The study, conducted by Epitiro, was focused solely on dongle and datacard usage. A consumer panel of 1,000 users with measurement software installed on their laptops yielded the fact that the average speed enjoyed by these people is 1.5Mbits/s, which actually isn’t that bad. It’s more than enough for simple surfing, which is what most users are doing, according to Epitiro’s VP for marketing, Iain Wood.

Wood said that latency is the more crucial issue, anyhow, and an average from the UK operators of 100 milliseconds effectively rules out online gaming, video and some VoIP services. O2 led the pack in terms of latency as well as throughput.

Epitiro also set up static test instruments to mimic connected laptops in areas of known good coverage. These results, which were designed to test circumstances so ideal as to be almost impossible, saw average speed leap to 2.1Mbits/s,

It’s all good news for O2, but not for Orange and T-Mobile.
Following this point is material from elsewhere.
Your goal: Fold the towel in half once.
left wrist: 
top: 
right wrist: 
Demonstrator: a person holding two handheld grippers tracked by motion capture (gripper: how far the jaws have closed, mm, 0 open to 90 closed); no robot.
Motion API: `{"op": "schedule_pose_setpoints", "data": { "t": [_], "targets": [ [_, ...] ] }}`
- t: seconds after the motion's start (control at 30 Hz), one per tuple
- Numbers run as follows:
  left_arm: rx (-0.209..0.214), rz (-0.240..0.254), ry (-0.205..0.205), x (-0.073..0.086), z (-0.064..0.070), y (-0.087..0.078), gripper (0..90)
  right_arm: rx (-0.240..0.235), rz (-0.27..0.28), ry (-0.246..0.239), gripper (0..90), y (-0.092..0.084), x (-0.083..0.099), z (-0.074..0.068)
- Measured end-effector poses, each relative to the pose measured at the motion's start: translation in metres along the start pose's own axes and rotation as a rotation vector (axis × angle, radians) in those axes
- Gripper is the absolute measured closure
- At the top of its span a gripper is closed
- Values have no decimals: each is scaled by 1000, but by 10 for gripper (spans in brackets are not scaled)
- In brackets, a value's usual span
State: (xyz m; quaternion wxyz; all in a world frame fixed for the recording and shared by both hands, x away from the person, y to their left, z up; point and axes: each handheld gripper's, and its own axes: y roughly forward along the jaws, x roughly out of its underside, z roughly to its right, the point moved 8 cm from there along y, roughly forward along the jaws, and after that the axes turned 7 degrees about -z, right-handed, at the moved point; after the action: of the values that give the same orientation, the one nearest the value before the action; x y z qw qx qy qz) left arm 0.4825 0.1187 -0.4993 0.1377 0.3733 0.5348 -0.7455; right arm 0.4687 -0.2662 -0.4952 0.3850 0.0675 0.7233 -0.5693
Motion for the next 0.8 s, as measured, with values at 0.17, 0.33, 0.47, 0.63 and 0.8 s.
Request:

For T-Mobile in particular it must have been galling to be trounced by 3UK, its partner in network management JV MBNL. The integration of the two firms’ 3G networks was completed late last year, and the whole project is understood to have given some within T-Mobile UK cause for concern. Looks like that was entirely justified, as 3 is making hay while T-Mo’s eating dirt.

And that’s about all we’ve got time for this week.